Task to complete:
Scan the entries for the word "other" and return every line that has it.

Working data:
——————————

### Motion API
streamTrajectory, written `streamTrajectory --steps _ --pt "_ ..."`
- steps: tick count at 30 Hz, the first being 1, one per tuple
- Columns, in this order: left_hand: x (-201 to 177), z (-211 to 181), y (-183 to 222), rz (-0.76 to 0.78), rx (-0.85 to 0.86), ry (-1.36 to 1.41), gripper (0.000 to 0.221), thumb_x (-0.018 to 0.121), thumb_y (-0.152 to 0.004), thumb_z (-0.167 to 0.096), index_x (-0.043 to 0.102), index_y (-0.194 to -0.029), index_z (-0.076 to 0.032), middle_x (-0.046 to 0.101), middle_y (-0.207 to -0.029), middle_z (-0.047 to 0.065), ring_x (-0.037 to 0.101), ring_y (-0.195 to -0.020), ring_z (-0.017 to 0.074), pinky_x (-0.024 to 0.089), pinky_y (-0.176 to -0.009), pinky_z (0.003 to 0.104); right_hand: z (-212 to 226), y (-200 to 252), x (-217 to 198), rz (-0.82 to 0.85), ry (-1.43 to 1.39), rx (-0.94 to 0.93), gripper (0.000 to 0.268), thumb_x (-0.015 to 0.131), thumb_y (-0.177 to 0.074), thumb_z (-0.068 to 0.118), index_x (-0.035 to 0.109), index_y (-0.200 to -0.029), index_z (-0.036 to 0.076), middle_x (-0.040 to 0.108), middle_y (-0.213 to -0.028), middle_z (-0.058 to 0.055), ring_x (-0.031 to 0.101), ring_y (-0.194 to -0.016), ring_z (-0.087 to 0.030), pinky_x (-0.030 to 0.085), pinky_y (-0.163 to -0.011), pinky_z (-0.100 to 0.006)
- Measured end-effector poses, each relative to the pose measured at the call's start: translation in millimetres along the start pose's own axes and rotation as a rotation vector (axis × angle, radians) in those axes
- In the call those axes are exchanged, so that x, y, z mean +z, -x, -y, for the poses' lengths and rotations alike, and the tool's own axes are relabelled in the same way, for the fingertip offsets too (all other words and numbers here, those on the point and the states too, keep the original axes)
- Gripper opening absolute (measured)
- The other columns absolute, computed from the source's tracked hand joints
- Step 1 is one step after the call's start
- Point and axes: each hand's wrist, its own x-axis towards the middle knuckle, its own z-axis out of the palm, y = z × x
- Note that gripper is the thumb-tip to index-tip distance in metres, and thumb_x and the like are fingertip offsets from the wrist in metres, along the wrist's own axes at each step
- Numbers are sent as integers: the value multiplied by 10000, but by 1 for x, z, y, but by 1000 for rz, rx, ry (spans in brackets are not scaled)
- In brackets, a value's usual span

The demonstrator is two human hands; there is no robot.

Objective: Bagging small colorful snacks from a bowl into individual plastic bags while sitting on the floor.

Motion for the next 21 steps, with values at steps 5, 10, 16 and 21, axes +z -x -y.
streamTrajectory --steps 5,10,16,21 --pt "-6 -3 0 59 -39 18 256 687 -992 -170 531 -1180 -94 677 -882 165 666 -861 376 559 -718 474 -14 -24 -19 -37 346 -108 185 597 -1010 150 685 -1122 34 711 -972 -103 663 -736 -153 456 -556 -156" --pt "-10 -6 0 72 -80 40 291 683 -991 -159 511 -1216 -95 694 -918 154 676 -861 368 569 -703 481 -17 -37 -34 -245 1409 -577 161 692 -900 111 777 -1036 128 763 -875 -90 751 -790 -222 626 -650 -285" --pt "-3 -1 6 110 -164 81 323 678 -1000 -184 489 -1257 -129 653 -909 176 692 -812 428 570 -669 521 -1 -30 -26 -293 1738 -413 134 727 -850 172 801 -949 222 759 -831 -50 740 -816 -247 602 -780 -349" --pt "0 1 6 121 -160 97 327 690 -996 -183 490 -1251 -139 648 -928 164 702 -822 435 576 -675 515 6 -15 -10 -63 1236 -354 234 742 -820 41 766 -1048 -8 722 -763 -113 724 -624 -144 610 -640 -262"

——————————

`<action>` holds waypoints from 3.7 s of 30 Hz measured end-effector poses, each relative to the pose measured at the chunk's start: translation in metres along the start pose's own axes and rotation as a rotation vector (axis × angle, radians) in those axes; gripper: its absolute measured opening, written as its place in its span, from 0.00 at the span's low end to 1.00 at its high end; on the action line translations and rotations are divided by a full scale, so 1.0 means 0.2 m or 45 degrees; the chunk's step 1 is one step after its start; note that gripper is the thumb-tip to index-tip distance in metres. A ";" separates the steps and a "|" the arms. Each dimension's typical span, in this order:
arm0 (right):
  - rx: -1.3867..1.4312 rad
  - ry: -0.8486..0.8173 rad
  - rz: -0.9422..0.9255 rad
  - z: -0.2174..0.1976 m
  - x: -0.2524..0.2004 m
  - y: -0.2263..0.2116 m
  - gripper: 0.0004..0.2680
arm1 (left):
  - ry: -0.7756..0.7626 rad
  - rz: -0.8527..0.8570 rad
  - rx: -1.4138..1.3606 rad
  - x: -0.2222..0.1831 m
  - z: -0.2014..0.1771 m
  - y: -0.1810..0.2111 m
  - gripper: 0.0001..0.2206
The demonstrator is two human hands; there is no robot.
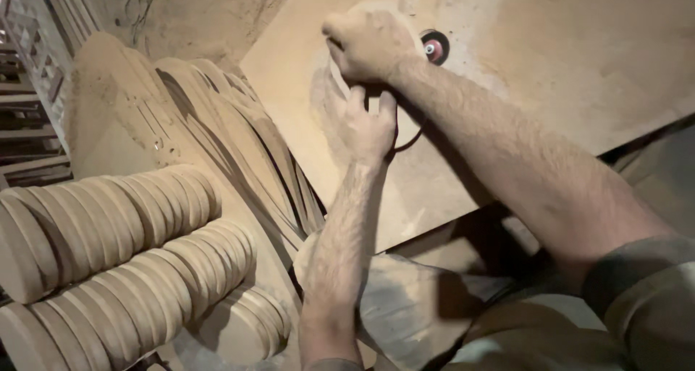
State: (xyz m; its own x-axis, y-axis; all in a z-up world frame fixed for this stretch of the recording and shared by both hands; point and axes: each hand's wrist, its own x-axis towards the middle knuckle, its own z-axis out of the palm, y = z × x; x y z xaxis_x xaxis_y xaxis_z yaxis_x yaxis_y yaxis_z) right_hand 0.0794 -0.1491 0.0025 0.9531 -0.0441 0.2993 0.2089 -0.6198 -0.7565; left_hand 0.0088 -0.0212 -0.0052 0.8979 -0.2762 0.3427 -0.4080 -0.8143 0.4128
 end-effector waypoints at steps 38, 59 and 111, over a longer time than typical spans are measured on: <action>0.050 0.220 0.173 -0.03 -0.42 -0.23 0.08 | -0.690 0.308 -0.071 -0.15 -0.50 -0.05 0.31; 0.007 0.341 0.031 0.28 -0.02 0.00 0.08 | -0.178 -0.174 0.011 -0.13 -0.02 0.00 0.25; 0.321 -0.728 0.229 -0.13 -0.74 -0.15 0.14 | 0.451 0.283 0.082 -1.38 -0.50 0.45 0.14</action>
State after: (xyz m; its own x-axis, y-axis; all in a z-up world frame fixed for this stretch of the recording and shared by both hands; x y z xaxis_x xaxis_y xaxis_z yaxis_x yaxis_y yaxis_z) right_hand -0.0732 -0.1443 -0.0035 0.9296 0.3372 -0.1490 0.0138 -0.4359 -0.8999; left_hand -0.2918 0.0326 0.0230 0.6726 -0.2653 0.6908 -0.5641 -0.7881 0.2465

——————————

Output:
- In the call those axes are exchanged, so that x, y, z mean +z, -x, -y, for the poses' lengths and rotations alike, and the tool's own axes are relabelled in the same way, for the fingertip offsets too (all other words and numbers here, those on the point and the states too, keep the original axes)
- The other columns absolute, computed from the source's tracked hand joints

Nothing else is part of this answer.